→ **WHAT THE TASK ASKS**
Please state how many lines of the listing contain the word "named", giving the number by itself.

→ **SUPPLIED INFORMATION**
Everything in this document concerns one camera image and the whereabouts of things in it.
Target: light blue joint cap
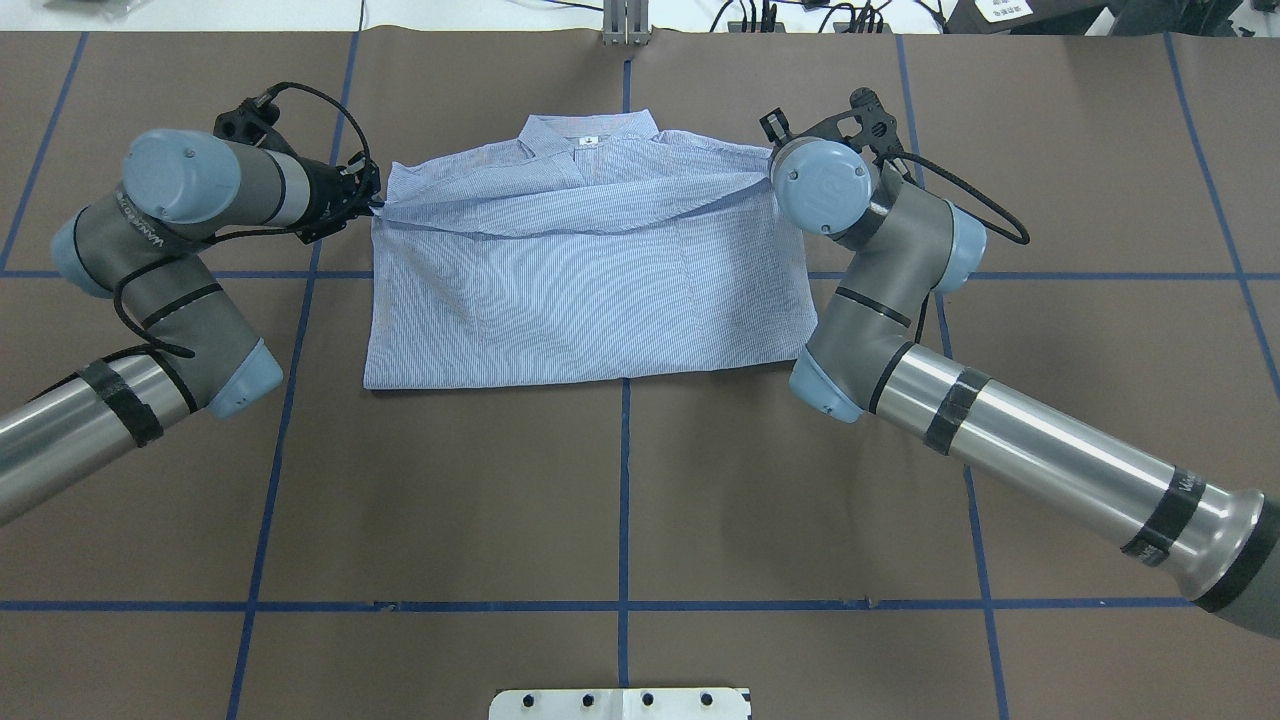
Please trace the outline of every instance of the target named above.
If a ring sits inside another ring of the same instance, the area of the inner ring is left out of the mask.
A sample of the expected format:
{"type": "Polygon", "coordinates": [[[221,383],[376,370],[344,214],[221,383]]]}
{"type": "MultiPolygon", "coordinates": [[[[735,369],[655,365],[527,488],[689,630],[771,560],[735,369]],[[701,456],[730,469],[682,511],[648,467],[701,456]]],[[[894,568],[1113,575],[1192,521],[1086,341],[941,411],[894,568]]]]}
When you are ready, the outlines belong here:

--

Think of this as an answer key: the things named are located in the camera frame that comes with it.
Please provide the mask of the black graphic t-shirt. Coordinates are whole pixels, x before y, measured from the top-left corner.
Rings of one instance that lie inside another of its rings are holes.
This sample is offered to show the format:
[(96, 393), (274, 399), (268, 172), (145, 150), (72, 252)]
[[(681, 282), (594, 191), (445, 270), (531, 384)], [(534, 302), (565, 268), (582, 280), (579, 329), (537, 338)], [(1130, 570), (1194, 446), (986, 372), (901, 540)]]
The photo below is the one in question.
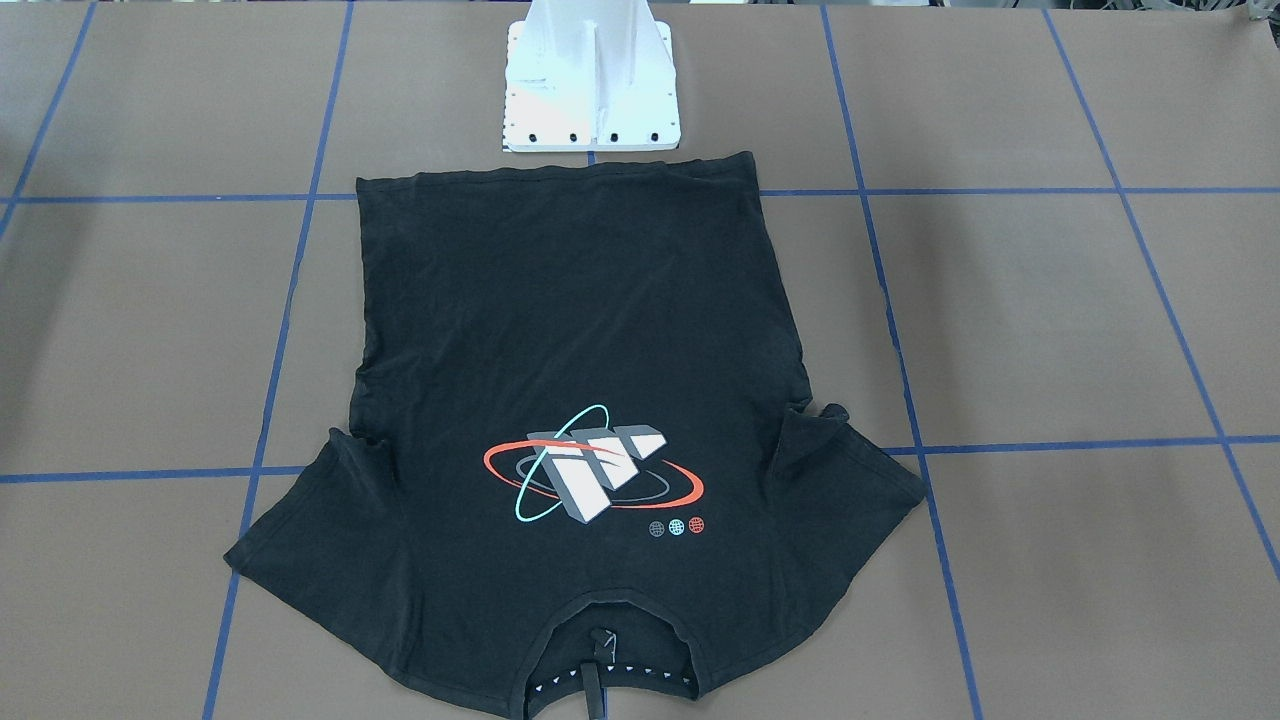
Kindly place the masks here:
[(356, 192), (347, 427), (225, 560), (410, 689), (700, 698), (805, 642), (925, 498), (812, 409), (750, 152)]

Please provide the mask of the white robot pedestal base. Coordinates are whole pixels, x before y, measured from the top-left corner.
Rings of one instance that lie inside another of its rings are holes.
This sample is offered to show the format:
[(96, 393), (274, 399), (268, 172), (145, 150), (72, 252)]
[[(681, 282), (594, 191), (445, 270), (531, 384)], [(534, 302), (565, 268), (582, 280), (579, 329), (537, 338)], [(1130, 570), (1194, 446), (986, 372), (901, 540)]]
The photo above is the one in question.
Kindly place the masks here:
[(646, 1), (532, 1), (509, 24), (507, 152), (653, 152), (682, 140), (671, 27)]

---

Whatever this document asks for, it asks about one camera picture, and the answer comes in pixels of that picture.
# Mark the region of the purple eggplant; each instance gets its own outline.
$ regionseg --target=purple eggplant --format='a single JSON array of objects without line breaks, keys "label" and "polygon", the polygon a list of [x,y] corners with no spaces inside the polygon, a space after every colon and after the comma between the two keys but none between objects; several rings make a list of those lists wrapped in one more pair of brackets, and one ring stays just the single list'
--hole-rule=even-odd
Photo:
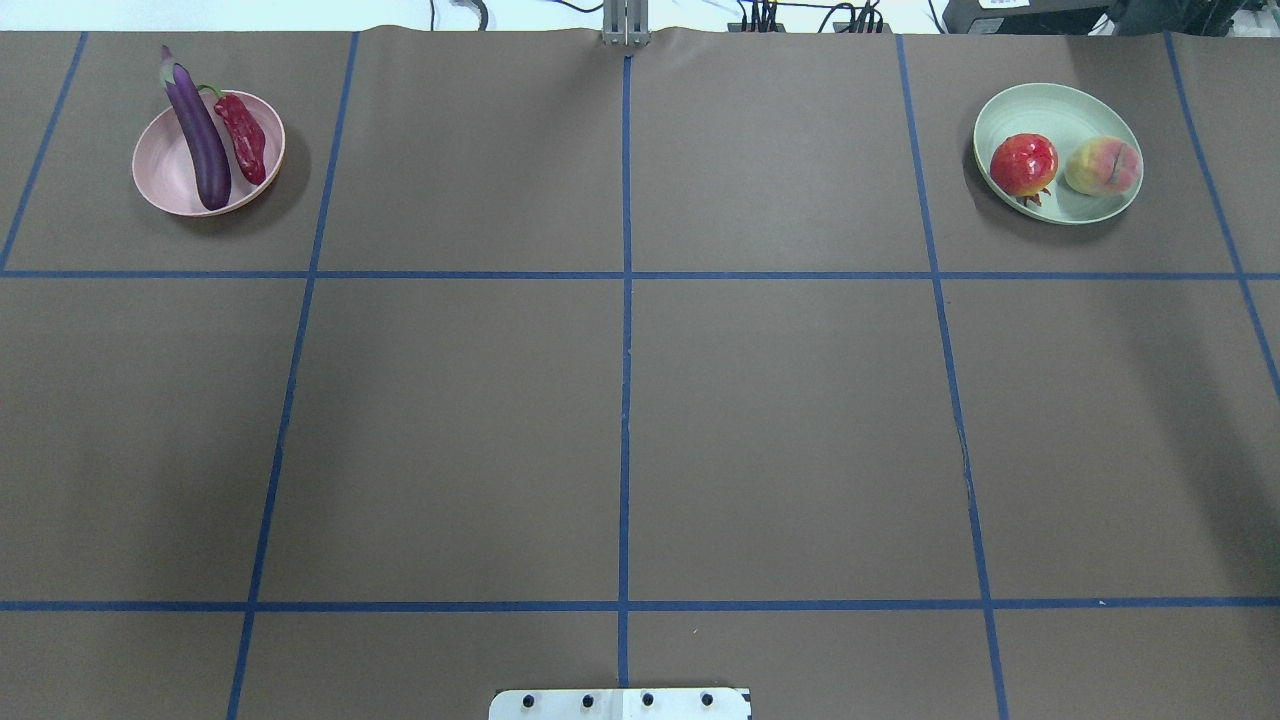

→ **TASK OUTPUT**
2